» **Aim of the task**
Emit the entire listing verbatim.

» **Supplied material**
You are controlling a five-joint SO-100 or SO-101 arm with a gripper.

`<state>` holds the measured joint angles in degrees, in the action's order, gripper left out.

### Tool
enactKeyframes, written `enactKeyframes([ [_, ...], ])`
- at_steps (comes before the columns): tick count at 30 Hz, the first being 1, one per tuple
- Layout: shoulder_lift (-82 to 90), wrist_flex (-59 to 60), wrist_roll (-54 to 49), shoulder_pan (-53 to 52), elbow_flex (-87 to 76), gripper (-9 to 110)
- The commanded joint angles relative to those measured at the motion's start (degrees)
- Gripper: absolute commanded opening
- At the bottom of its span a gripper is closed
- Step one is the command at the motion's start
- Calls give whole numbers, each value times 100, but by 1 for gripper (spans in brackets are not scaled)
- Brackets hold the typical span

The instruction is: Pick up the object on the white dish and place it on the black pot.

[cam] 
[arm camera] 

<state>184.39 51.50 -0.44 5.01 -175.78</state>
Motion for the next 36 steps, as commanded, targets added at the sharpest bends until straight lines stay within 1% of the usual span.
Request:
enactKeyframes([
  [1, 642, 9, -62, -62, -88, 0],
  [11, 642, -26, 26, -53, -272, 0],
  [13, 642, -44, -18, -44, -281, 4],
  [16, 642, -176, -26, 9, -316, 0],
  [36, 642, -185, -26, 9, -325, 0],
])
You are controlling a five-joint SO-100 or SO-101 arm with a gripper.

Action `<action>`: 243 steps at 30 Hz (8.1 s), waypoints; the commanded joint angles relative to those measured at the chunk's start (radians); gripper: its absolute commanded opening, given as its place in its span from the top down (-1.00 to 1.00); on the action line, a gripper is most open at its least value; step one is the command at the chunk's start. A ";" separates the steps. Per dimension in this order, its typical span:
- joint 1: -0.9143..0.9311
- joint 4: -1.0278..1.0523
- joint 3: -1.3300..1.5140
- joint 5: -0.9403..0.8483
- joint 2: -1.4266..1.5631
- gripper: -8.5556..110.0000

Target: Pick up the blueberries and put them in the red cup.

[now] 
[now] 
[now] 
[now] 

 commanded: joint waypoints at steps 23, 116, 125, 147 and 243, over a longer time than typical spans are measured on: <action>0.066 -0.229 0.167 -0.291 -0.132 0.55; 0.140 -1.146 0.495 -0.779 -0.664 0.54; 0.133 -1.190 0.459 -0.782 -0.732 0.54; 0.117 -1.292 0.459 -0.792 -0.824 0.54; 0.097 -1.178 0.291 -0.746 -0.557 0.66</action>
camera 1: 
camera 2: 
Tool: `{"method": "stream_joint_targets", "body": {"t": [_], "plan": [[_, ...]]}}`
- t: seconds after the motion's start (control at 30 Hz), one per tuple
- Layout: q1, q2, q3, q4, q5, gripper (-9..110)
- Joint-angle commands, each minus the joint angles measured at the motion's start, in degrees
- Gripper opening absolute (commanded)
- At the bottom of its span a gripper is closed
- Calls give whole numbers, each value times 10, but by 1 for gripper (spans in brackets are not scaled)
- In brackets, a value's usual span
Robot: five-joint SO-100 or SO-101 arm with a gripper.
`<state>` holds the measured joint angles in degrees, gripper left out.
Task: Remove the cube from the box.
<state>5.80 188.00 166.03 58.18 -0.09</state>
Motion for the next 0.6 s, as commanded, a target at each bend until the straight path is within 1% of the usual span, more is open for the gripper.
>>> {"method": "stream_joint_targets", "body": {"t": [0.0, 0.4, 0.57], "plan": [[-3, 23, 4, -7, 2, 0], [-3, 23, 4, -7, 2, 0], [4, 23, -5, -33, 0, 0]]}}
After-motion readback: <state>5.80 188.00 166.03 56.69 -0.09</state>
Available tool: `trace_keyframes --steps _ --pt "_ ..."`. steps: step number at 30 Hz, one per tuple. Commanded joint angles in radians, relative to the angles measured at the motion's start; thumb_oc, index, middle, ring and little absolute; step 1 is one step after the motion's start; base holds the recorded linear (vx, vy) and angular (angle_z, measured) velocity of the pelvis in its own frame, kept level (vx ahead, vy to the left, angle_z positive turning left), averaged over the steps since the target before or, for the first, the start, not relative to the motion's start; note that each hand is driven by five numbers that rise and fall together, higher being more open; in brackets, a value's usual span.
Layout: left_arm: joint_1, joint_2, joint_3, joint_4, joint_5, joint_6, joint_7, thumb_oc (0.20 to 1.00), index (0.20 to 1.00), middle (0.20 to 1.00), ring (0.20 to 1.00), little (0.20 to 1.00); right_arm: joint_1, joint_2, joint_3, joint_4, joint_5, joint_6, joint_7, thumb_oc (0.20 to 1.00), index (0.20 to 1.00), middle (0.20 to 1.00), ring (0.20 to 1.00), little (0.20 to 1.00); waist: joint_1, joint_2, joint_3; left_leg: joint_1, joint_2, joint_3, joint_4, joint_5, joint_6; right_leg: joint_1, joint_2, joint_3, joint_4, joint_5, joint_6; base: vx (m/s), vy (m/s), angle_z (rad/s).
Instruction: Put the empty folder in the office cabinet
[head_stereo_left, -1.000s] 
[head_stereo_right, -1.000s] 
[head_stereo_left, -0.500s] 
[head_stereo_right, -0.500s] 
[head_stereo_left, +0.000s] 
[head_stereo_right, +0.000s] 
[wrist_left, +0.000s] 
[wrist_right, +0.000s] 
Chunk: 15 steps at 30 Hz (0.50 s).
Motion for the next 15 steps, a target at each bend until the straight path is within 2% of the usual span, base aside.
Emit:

» **Expected answer**
You are controlling a five-joint SO-100 or SO-101 arm with a gripper.

`<state>` holds the measured joint angles in degrees, in the action's order, gripper left out.

### Tool
enactKeyframes, written `enactKeyframes([ [_, ...], ])`
- at_steps (comes before the columns): tick count at 30 Hz, the first being 1, one per tuple
- Layout: shoulder_lift (-82 to 90), wrist_flex (-59 to 60), wrist_roll (-54 to 49), shoulder_pan (-53 to 52), elbow_flex (-87 to 76), gripper (-9 to 110)
- The commanded joint angles relative to those measured at the motion's start (degrees)
- Gripper: absolute commanded opening
- At the bottom of its span a gripper is closed
- Step one is the command at the motion's start
- Calls give whole numbers, each value times 100, but by 1 for gripper (spans in brackets are not scaled)
- Brackets hold the typical span

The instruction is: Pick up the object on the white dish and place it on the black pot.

[cam] 
[arm camera] 

<state>184.39 51.50 -0.44 5.01 -175.78</state>
Motion for the next 36 steps, as commanded, targets added at the sharpest bends until straight lines stay within 1% of the usual span.
Request:
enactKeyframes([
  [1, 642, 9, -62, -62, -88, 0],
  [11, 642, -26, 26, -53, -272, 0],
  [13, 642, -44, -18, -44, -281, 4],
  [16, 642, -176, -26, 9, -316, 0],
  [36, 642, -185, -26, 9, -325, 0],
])
You are controlling a five-joint SO-100 or SO-101 arm with a gripper.

Action `<action>`: 243 steps at 30 Hz (8.1 s), waypoints; the commanded joint angles relative to those measured at the chunk's start (radians); gripper: its absolute commanded opening, given as its place in its span from the top down (-1.00 to 1.00); on the action line, a gripper is most open at its least value; step one is the command at the chunk's start. A ";" separates the steps. Per dimension in this order, its typical span:
- joint 1: -0.9143..0.9311
- joint 4: -1.0278..1.0523
- joint 3: -1.3300..1.5140
- joint 5: -0.9403..0.8483
- joint 2: -1.4266..1.5631
- gripper: -8.5556..110.0000

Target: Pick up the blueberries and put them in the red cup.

[now] 
[now] 
[now] 
[now] 

 commanded: joint waypoints at steps 23, 116, 125, 147 and 243, over a longer time than typical spans are measured on: <action>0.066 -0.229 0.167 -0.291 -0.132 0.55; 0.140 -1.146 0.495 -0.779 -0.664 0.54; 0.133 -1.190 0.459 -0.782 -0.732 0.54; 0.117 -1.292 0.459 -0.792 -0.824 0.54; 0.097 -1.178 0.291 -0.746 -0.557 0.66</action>
camera 1: 
camera 2: 
Tool: `{"method": "stream_joint_targets", "body": {"t": [_], "plan": [[_, ...]]}}`
- t: seconds after the motion's start (control at 30 Hz), one per tuple
- Layout: q1, q2, q3, q4, q5, gripper (-9..110)
- Joint-angle commands, each minus the joint angles measured at the motion's start, in degrees
- Gripper opening absolute (commanded)
- At the bottom of its span a gripper is closed
- Calls give whole numbers, each value times 10, but by 1 for gripper (spans in brackets are not scaled)
- In brackets, a value's usual span
Robot: five-joint SO-100 or SO-101 arm with a gripper.
`<state>` holds the measured joint angles in degrees, gripper left out.
Task: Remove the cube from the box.
<state>5.80 188.00 166.03 58.18 -0.09</state>
Motion for the next 0.6 s, as commanded, a target at each bend until the straight path is within 1% of the usual span, more is open for the gripper.
>>> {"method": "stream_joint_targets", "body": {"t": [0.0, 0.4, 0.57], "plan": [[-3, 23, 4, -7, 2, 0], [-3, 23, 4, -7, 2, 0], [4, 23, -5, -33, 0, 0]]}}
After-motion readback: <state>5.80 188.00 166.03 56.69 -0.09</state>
Available tool: `trace_keyframes --steps _ --pt "_ ..."`. steps: step number at 30 Hz, one per tuple. Commanded joint angles in radians, relative to the angles measured at the motion's start; thumb_oc, index, middle, ring and little absolute; step 1 is one step after the motion's start; base holds the recorded linear (vx, vy) and angular (angle_z, measured) velocity of the pelvis in its own frame, kept level (vx ahead, vy to the left, angle_z positive turning left), averaged over the steps since the target before or, for the first, the start, not relative to the motion's start; note that each hand is driven by five numbers that rise and fall together, higher being more open; in brackets, a value's usual span.
Layout: left_arm: joint_1, joint_2, joint_3, joint_4, joint_5, joint_6, joint_7, thumb_oc (0.20 to 1.00), index (0.20 to 1.00), middle (0.20 to 1.00), ring (0.20 to 1.00), little (0.20 to 1.00); right_arm: joint_1, joint_2, joint_3, joint_4, joint_5, joint_6, joint_7, thumb_oc (0.20 to 1.00), index (0.20 to 1.00), middle (0.20 to 1.00), ring (0.20 to 1.00), little (0.20 to 1.00); waist: joint_1, joint_2, joint_3; left_leg: joint_1, joint_2, joint_3, joint_4, joint_5, joint_6; right_leg: joint_1, joint_2, joint_3, joint_4, joint_5, joint_6; base: vx (m/s), vy (m/s), angle_z (rad/s).
Instruction: Put the empty folder in the office cabinet
[head_stereo_left, -1.000s] 
[head_stereo_right, -1.000s] 
[head_stereo_left, -0.500s] 
[head_stereo_right, -0.500s] 
[head_stereo_left, +0.000s] 
[head_stereo_right, +0.000s] 
[wrist_left, +0.000s] 
[wrist_right, +0.000s] 
Chunk: 15 steps at 30 Hz (0.50 s).
Motion for the next 15 steps, a target at each bend until the straight path is within 2% of the usual span, base aside.
Emit:

No part of the answer remains open.